**WHAT YOU SHOULD DO**
Give again the lines of the data from its first line through the line with "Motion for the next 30". Change nothing.

[Records contained in a dataset]
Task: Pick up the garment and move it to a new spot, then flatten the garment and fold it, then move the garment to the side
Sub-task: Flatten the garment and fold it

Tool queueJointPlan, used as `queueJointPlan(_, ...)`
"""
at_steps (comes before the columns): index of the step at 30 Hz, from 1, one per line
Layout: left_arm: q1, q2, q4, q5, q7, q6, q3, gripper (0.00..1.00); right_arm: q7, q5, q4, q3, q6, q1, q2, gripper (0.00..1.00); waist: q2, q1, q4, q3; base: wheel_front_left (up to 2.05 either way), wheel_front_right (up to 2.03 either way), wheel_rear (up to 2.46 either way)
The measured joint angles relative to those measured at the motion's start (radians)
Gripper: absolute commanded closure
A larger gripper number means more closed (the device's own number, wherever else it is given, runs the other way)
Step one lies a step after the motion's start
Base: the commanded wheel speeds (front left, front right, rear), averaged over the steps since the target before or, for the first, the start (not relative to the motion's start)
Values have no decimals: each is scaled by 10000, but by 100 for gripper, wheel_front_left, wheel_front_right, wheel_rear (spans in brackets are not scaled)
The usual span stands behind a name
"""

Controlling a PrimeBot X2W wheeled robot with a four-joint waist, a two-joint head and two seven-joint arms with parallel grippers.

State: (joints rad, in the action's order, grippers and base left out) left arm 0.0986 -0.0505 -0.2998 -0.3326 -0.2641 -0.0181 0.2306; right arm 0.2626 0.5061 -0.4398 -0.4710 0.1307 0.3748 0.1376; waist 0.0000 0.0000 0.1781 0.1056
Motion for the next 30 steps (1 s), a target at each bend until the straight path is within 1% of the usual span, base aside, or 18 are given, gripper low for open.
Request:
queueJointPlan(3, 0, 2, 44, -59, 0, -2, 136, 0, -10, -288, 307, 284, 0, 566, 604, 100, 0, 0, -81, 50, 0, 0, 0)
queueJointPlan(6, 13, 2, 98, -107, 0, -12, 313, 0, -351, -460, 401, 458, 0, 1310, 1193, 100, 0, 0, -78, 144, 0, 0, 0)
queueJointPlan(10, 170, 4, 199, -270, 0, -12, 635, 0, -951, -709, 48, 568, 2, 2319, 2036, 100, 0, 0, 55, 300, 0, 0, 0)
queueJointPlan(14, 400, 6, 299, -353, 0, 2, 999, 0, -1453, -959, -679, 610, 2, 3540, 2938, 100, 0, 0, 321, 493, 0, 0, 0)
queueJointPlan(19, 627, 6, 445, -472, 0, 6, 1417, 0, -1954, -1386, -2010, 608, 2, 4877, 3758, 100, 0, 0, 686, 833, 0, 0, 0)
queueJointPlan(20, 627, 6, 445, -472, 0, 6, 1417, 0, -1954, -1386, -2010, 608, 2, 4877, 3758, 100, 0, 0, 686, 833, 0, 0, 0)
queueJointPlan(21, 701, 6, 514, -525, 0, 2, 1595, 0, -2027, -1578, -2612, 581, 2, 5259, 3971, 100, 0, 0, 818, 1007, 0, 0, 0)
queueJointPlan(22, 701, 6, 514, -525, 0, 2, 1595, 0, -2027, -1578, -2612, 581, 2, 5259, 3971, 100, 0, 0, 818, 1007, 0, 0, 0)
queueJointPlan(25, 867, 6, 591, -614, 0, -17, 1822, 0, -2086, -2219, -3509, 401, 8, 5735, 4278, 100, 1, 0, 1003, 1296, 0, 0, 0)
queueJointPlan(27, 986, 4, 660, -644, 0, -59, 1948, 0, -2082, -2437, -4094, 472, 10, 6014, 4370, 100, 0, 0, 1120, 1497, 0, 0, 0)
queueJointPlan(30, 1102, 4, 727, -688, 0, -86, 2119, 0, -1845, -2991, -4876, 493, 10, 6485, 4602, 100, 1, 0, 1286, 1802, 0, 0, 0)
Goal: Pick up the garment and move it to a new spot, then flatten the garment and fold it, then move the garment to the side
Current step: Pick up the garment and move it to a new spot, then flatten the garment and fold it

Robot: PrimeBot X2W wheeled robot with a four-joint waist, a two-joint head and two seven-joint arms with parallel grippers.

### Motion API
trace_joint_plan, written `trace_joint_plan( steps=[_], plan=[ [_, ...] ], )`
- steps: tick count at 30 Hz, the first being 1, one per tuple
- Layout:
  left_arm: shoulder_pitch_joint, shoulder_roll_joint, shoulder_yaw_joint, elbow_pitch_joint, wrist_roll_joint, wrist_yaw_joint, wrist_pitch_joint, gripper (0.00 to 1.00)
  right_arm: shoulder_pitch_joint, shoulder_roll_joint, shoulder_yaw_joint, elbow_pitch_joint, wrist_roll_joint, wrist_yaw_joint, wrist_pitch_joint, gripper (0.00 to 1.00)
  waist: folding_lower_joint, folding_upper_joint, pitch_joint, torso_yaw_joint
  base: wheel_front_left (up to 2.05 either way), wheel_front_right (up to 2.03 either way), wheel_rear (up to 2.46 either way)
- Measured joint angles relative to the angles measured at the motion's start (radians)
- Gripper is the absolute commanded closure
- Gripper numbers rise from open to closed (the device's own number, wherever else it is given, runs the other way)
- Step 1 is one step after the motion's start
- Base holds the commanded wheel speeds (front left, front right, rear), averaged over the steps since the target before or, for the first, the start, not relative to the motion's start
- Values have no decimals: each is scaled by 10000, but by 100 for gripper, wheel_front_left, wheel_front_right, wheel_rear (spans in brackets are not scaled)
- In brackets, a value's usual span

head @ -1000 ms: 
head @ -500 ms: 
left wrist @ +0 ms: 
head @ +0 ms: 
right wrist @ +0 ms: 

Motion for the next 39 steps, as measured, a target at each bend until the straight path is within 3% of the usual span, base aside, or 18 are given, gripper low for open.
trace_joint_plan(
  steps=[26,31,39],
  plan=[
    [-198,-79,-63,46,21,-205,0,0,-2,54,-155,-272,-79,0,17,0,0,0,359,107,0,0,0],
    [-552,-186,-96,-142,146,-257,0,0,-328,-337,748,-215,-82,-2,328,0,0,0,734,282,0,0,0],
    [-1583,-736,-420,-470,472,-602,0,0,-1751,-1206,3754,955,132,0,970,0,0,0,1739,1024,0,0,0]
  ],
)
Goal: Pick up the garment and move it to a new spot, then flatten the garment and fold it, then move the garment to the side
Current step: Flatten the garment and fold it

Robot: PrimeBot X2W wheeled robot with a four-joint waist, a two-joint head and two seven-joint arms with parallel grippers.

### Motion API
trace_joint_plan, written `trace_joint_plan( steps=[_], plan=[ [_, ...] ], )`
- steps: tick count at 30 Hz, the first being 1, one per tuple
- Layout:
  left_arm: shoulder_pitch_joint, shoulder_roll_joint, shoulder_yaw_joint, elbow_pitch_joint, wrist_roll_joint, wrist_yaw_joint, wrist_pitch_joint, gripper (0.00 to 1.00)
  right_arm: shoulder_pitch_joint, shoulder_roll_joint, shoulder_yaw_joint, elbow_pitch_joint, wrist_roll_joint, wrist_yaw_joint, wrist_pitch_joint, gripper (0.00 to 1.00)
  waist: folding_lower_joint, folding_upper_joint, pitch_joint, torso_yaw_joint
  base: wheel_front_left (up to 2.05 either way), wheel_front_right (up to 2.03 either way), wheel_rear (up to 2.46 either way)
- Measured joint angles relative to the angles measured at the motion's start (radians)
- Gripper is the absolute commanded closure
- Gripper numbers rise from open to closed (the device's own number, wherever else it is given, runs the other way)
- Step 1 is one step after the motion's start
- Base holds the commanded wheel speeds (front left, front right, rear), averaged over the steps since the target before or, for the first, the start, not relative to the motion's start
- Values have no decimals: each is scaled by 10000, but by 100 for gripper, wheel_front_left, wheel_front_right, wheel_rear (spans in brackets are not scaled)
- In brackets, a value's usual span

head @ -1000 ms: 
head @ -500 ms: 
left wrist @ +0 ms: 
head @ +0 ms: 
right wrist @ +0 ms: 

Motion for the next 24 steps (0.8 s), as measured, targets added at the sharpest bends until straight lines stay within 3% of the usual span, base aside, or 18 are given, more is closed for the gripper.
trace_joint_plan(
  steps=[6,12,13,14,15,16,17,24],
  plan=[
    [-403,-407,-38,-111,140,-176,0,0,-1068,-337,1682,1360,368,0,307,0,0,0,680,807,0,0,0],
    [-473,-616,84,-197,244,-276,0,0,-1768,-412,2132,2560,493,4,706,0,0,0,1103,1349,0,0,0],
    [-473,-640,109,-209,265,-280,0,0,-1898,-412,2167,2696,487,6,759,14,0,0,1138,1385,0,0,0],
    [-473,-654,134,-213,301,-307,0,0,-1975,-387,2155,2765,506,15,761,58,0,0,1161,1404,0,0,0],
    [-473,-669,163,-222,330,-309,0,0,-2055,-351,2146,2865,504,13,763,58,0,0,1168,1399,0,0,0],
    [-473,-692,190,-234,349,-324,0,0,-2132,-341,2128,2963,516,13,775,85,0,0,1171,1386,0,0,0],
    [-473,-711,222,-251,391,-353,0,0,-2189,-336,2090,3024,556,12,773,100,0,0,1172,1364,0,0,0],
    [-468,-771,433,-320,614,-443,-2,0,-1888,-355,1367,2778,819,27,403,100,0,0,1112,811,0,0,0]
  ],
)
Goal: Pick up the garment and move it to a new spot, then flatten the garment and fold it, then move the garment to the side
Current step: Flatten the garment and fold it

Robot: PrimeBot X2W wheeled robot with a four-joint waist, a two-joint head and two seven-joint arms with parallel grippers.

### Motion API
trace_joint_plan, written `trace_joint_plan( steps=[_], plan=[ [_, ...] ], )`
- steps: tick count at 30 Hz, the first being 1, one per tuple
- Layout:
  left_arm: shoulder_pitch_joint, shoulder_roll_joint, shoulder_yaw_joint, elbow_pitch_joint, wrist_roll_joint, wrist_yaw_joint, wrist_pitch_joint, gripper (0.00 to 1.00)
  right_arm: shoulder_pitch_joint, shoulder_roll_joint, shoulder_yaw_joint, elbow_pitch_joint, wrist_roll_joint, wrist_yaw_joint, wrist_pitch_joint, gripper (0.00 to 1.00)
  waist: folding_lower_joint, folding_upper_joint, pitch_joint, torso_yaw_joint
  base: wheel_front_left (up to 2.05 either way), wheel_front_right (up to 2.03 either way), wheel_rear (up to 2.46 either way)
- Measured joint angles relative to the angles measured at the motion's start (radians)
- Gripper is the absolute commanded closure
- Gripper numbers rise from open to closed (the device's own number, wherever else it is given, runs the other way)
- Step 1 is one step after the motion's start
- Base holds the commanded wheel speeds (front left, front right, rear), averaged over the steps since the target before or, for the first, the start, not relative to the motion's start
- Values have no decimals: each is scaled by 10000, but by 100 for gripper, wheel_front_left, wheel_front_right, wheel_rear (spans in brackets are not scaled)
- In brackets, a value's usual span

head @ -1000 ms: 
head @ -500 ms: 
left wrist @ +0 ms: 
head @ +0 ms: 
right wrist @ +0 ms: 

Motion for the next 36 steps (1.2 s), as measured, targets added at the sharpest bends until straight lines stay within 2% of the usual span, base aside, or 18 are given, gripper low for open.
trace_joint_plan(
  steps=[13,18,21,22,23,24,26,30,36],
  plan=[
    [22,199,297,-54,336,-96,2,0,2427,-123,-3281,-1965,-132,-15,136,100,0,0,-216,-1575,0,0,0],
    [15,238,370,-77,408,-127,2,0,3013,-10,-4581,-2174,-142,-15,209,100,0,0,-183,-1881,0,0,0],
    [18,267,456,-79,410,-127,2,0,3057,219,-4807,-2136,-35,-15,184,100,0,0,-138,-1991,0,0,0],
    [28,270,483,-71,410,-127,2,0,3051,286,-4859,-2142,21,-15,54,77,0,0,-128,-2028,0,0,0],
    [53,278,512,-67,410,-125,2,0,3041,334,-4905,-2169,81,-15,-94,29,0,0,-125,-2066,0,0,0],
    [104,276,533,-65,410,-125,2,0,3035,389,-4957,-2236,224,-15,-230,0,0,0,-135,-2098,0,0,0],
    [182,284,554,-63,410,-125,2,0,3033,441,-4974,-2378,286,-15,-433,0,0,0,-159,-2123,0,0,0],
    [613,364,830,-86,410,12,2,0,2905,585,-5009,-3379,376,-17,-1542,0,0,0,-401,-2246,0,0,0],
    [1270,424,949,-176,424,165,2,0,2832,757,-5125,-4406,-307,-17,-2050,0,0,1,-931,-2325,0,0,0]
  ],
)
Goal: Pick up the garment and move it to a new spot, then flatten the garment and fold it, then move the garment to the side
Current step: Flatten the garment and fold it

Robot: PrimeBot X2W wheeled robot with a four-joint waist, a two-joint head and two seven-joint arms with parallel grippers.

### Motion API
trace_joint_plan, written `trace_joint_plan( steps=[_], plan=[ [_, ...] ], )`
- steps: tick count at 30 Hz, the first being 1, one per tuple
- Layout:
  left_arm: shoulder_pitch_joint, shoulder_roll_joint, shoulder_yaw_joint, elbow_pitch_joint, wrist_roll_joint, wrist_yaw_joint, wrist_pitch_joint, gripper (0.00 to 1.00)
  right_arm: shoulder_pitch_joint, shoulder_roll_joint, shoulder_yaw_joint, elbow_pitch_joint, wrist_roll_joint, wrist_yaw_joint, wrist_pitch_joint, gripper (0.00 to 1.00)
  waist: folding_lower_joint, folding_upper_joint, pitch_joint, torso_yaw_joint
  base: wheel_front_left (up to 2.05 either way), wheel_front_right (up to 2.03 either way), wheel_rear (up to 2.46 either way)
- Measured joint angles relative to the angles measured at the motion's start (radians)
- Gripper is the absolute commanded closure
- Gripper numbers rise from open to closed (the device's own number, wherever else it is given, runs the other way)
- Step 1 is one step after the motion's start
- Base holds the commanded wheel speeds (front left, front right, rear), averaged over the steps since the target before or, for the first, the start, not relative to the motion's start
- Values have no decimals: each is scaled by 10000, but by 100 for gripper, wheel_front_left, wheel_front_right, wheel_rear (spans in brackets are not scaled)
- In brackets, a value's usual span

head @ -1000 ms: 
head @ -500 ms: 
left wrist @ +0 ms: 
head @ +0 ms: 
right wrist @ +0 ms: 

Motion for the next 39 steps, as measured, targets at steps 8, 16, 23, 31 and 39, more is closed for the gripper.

**YOUR RESPONSE**
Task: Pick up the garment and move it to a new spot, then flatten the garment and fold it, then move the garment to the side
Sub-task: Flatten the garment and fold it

Tool queueJointPlan, used as `queueJointPlan(_, ...)`
"""
at_steps (comes before the columns): index of the step at 30 Hz, from 1, one per line
Layout: left_arm: q1, q2, q4, q5, q7, q6, q3, gripper (0.00..1.00); right_arm: q7, q5, q4, q3, q6, q1, q2, gripper (0.00..1.00); waist: q2, q1, q4, q3; base: wheel_front_left (up to 2.05 either way), wheel_front_right (up to 2.03 either way), wheel_rear (up to 2.46 either way)
The measured joint angles relative to those measured at the motion's start (radians)
Gripper: absolute commanded closure
A larger gripper number means more closed (the device's own number, wherever else it is given, runs the other way)
Step one lies a step after the motion's start
Base: the commanded wheel speeds (front left, front right, rear), averaged over the steps since the target before or, for the first, the start (not relative to the motion's start)
Values have no decimals: each is scaled by 10000, but by 100 for gripper, wheel_front_left, wheel_front_right, wheel_rear (spans in brackets are not scaled)
The usual span stands behind a name
"""

Controlling a PrimeBot X2W wheeled robot with a four-joint waist, a two-joint head and two seven-joint arms with parallel grippers.

State: (joints rad, in the action's order, grippers and base left out) left arm 0.0986 -0.0505 -0.2998 -0.3326 -0.2641 -0.0181 0.2306; right arm 0.2626 0.5061 -0.4398 -0.4710 0.1307 0.3748 0.1376; waist 0.0000 0.0000 0.1781 0.1056
Motion for the next 30 steps (1 s), a target at each bend until the straight path is within 1% of the usual span, base aside, or 18 are given, gripper low for open.

Nothing more remains in this exercise.